According to data provided by the United Nations International Migrant Stock, there are currently “about 214 million international migrants in the world, representing 3.1 percent of the global population.”

A large proportion of these, the study continues, “come from Sri Lanka and are employed as domestic workers in Middle Eastern countries such as the U.A.E., Qatar, Jordan, Saudi Arabia, Kuwait and Lebanon.”

The island is also one of three Asian countries, along with the Philippines and Indonesia, where women seeking work abroad make up between 60 and 70 percent of legal migrants. Most of these women are employed across the border as domestic workers.

Since the 1980s, Sri Lankan women choosing to migrate in search of work have surpassed those of men, and the main destination has been the Middle East.

Medical counselors Samantha Jayatissa and Nilanthi Gamage explain to Asia News that “most of these women are married and have at least one child. They have left their children with elderly parents or their husbands, while some women are newly married and childless. Sometimes, some female workers are not married.” Among the reasons for migration, the experts continue, are “poverty, domestic violence or alcohol and drug addiction of the spouse” resulting in their choice to leave the country. They “work for several years abroad and by the time they return home, their childbearing age has dropped. This situation is widespread in both urban and rural areas.”

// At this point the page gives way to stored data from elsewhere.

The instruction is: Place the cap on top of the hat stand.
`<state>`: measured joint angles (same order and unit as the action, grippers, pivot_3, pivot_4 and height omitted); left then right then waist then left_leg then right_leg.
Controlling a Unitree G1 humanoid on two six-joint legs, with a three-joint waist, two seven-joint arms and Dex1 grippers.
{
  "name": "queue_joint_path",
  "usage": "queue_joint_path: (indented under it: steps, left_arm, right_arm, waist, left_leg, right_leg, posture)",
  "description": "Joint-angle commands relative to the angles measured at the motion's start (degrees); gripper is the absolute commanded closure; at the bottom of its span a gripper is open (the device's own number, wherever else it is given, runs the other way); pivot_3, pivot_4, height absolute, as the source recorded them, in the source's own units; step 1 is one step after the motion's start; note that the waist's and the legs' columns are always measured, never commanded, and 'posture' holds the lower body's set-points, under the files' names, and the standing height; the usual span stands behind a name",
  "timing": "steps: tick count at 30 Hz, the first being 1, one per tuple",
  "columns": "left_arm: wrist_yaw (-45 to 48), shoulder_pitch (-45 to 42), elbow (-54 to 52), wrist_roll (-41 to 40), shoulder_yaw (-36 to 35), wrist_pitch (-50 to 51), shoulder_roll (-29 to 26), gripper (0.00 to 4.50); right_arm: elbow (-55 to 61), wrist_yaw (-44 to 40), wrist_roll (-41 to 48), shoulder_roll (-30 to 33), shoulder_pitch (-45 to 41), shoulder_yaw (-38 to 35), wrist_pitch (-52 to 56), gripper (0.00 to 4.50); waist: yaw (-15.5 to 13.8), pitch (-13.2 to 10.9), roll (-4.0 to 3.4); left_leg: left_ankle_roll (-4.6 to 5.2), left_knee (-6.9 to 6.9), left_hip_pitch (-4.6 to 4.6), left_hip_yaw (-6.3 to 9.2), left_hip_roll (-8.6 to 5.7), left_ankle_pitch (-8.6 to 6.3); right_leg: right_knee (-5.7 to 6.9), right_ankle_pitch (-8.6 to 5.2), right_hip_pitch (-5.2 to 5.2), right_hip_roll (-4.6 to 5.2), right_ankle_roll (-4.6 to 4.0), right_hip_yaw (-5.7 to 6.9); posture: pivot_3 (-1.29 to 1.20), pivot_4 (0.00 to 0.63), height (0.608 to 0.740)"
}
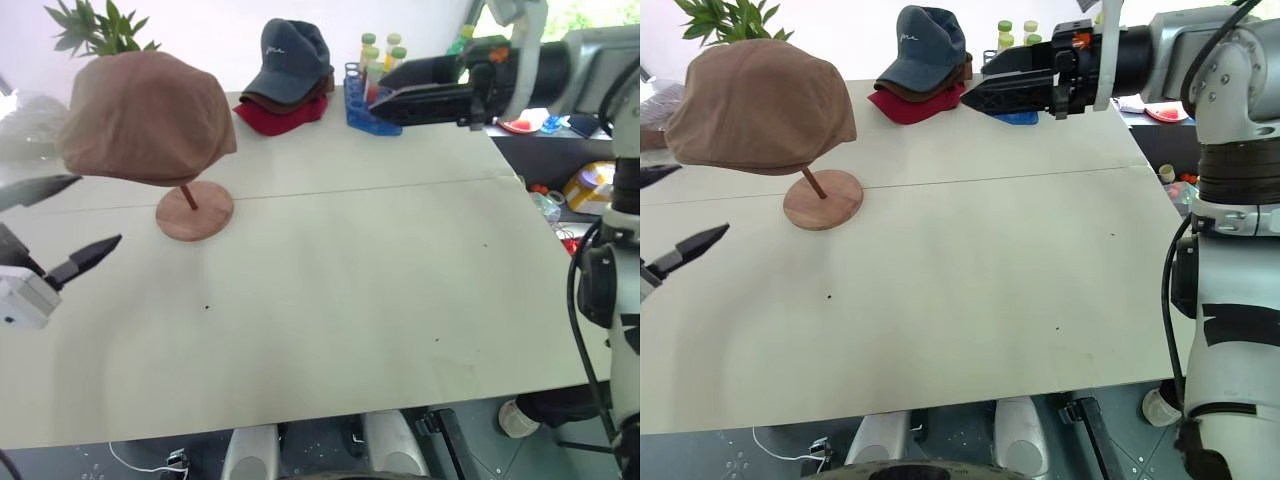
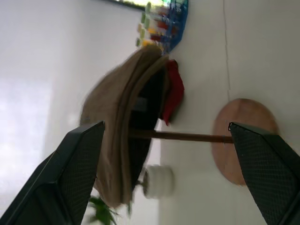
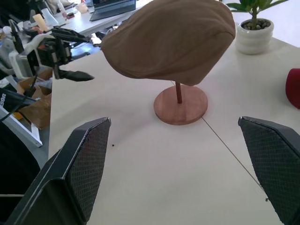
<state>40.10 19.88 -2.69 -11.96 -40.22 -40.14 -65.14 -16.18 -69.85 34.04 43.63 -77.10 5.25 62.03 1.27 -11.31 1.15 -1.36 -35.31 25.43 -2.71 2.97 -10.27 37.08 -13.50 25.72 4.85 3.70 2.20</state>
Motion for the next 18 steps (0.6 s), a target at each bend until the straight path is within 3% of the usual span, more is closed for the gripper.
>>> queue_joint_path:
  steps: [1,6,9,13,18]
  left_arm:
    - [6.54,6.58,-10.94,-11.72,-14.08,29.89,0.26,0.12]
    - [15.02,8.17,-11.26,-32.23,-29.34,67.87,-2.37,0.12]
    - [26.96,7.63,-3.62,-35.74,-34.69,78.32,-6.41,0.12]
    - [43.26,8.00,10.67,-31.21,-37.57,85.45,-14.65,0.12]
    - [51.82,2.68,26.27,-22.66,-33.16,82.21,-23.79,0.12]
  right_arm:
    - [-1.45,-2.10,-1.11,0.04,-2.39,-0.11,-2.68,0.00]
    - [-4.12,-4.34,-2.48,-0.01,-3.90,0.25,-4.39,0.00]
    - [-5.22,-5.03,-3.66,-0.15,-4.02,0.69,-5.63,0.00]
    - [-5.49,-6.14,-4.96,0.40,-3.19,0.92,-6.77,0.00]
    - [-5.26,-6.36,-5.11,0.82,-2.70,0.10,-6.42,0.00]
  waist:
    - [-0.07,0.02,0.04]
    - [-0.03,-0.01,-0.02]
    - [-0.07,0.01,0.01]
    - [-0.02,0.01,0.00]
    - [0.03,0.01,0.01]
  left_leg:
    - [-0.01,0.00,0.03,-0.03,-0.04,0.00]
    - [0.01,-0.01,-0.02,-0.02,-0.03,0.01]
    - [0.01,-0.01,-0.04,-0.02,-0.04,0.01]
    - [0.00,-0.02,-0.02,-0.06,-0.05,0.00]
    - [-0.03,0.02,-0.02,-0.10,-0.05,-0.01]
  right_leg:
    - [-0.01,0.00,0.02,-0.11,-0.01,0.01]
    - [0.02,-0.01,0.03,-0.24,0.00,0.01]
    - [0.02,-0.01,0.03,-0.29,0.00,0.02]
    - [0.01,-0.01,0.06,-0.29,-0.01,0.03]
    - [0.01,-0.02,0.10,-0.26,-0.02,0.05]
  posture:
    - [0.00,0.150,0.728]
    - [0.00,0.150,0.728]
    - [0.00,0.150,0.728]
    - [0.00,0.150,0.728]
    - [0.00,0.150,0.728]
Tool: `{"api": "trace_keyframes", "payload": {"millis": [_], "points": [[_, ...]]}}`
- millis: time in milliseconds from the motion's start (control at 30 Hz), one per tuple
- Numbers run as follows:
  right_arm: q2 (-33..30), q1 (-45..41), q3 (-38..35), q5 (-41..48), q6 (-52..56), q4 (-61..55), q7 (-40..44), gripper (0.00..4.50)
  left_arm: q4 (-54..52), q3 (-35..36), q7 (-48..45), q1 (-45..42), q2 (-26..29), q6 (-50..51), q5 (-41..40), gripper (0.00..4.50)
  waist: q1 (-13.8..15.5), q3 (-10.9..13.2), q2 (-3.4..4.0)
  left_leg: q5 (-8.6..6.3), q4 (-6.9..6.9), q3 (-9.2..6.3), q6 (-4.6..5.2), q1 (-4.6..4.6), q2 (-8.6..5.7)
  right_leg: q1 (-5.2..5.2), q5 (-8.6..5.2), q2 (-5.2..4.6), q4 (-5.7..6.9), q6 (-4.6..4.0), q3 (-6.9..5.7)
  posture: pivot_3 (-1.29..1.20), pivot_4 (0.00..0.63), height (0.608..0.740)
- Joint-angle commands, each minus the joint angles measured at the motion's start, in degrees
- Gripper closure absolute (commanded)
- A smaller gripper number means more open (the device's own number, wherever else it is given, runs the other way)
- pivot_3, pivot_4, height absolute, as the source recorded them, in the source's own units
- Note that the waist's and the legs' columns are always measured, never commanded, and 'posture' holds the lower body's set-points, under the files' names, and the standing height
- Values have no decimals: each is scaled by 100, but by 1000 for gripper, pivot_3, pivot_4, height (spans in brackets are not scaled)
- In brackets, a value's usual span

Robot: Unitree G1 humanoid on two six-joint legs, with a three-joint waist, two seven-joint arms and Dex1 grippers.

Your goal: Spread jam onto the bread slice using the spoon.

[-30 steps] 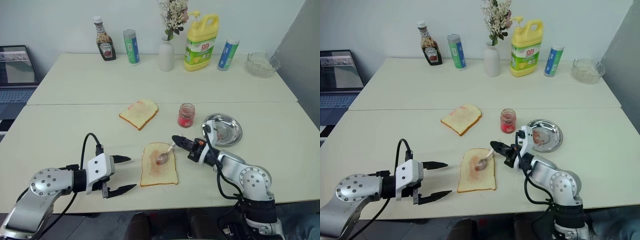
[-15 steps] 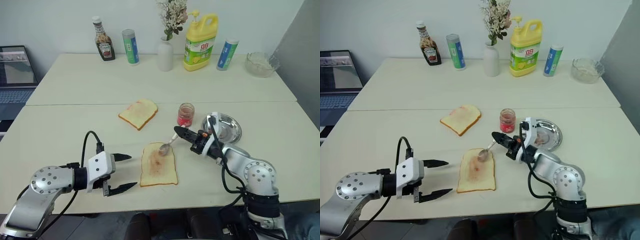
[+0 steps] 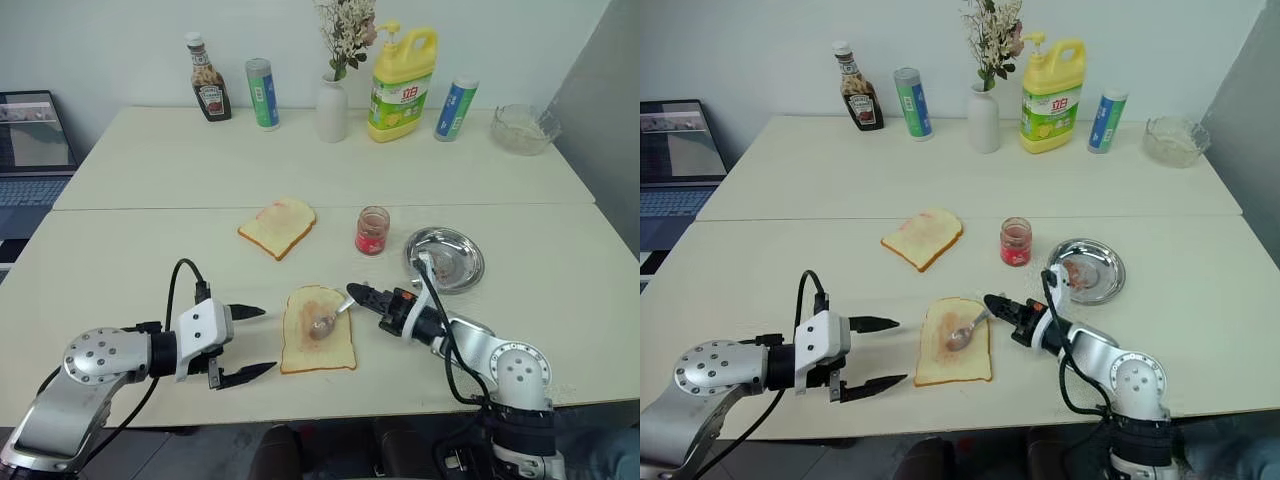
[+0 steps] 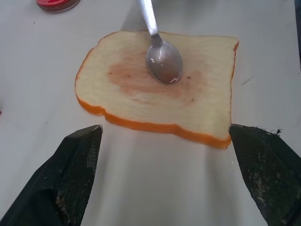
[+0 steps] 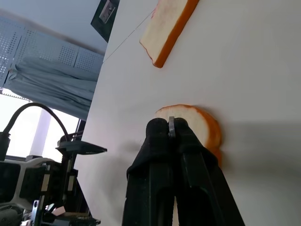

Domestic policy experts and scholars agree that “most Sri Lankan women seek work abroad as a source of income that would help them shed debt burdens and alleviate financial difficulties at home.”

Their hope is to “return as soon as possible,” but often behind this decision to return are “almost no plans as far as their long-term economic sustainability is concerned. In fact, they rarely see the need to reintegrate as they do not understand the economic and labor market conditions until they try to reintegrate into their usual life back home. The most distressing situation occurs once they return home, when they lose hope of bearing children and starting a family, having reached the age of 50. Most families in urban and rural areas are disappointed by this situation. This has also affected the demographic condition of the country.”

According to senior officials of the Sri Lanka Bureau of Foreign Employment (Slbfe), unskilled and low-educated women have outnumbered men and other categories of skilled workers seeking work abroad in recent years. In addition, these migrant women-comprised largely of domestic workers-have taken on another percentage of inward remittances.

Recently, but extremely belatedly, the problem of women between the ages of 21 and 40 (of childbearing age) seeking work abroad has attracted the attention of policymakers. However, there is no immediate and viable solution to the problem, while the exodus continues with at least 1,000 to 1,200 female workers seeking work abroad each month as caregivers or domestic workers.